As pessoas cegas têm uma melhor perceção sobre os seus próprios batimentos cardíacos, revelou um novo estudo, sugerindo que o facto de não ver leva a uma consciência mais aguda do que está a acontecer internamente.
Os investigadores ligaram um oxímetro de pulso a 36 pessoas cegas e a 36 pessoas com visão total, com idade e sexo compatíveis. Embora o ritmo cardíaco de cada participante fosse cientificamente medido, foi-lhes pedido que contassem os seus batimentos sem verificar o pulso ou tocar no corpo, relatou o Science Alert.
Com 1,0 representando uma pontuação perfeita, os indivíduos cegos obtiveram uma precisão média de 0,78, enquanto os indivíduos com visão registaram 0,63 em média.
“Isto sugere que a plasticidade cerebral após a cegueira leva a uma capacidade superior na deteção de sinais do coração, o que tem implicações para o estudo da consciência corporal e processamento emocional em indivíduos cegos”, escreveram os investigadores, no artigo publicado recentemente no Journal of Experimental Psychology: General.
Tecnicamente, isto é conhecido como interoceção, a sensibilidade aos estímulos no interior do corpo. Até agora, não era claro como a neuroplasticidade em pessoas cegas – a forma como o sistema nervoso desloca-se para compensar uma falta de visão – poderia também afetar a interoceção.
Embora este seja um estudo relativamente pequeno, aponta para uma ligação percetível. Os níveis de interoceção também têm sido associados ao processamento emocional – como somos capazes de perceber bem as emoções em nós próprios e nas outras pessoas.

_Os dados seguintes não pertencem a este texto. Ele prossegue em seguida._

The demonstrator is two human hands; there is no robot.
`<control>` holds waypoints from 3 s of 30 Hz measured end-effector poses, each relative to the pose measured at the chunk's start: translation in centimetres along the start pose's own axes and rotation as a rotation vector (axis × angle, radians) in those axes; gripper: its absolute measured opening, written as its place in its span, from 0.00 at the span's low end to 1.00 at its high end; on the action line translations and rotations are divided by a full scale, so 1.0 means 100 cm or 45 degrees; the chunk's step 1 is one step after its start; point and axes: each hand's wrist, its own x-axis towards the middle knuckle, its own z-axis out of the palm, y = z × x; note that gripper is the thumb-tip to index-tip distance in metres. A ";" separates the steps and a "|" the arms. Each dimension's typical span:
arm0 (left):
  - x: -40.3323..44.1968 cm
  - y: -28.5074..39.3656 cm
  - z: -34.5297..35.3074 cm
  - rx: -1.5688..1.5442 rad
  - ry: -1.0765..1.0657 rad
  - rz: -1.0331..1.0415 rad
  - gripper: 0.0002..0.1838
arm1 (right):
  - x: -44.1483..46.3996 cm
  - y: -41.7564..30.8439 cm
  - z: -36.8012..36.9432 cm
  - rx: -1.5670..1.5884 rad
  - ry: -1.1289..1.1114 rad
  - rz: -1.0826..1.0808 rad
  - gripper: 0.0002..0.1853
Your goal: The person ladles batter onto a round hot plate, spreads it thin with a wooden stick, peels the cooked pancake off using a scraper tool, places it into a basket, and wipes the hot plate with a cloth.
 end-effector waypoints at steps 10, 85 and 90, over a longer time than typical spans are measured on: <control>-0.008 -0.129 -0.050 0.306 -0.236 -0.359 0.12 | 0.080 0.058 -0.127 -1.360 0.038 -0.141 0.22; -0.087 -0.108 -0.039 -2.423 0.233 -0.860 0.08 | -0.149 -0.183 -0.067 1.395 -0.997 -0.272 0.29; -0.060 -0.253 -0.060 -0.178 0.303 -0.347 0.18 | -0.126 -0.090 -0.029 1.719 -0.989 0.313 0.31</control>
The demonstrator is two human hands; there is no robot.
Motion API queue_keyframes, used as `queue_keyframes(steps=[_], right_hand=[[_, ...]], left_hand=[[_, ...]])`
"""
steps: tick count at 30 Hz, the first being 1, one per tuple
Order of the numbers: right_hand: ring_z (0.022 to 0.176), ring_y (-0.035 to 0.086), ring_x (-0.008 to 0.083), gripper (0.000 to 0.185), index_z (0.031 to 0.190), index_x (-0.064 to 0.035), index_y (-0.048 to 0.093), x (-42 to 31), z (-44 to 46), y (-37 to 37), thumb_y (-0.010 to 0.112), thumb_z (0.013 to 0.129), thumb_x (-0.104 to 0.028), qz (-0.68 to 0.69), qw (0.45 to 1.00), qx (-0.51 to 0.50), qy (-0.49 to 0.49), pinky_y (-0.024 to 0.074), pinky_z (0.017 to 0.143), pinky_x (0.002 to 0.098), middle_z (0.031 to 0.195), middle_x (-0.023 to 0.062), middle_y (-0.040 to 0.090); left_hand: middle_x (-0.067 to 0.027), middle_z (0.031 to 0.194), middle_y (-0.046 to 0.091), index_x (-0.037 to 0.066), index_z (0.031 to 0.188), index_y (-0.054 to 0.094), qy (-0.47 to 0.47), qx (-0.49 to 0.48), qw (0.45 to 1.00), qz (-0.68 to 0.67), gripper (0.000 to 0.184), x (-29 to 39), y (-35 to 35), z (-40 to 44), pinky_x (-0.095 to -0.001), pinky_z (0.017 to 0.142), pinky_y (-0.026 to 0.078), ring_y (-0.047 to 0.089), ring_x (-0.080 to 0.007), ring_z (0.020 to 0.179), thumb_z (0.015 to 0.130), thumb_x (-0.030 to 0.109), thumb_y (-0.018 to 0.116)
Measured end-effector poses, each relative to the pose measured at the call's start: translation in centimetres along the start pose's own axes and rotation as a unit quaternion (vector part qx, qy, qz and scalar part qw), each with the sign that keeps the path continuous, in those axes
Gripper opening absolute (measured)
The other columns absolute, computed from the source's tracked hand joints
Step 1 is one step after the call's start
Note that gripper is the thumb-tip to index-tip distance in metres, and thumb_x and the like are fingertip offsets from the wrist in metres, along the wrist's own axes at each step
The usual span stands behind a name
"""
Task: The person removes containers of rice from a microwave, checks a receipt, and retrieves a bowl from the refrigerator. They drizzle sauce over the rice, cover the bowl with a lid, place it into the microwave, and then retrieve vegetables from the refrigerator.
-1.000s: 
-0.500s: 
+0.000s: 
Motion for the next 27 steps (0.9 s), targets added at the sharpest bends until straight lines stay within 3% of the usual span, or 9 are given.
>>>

A questão a que este estudo não responde é porque é que a interoceção é melhor nas pessoas cegas, mas é algo que pode ser abordado em pesquisas futuras. Pode acontecer que as pessoas sem visão estejam a captar sinais de batimentos cardíacos de outras áreas do corpo para além do coração, sugere a equipa.
“Sabemos que os sinais e emoções do coração estão intimamente interligados”, disse a neurocientista Dominika Radziun do Instituto Karolinska, na Suécia.
“Os nossos corações, por exemplo, batem mais depressa quando sentimos medo. É possível que a maior sensibilidade dos indivíduos cegos aos sinais do seu próprio coração também tenha impacto nas suas experiências emocionais”, continuou.
Curiosamente, os dois grupos não mostraram grandes diferenças em termos do seu ritmo de batimento cardíaco real ou da forma como se aperceberam de que o estavam a monitorizar. Isto sugere que o fosso entre os conjuntos de participantes está de facto relacionado com a interoceção.
Diferentes partes do corpo ligadas ao processamento de sinais cardíacos, como a ínsula anterior no cérebro – uma região do córtex insular, envolvida na regulação de sentimentos subjetivos – poderiam ser analisadas especificamente para aprofundar esta investigação, apontaram os autores.
Os resultados encontrados nesta investigação revelam pistas sobre o que é viver sem visão e como o cérebro e o corpo adaptam-se e sobre as capacidades e a versatilidade do cérebro em geral.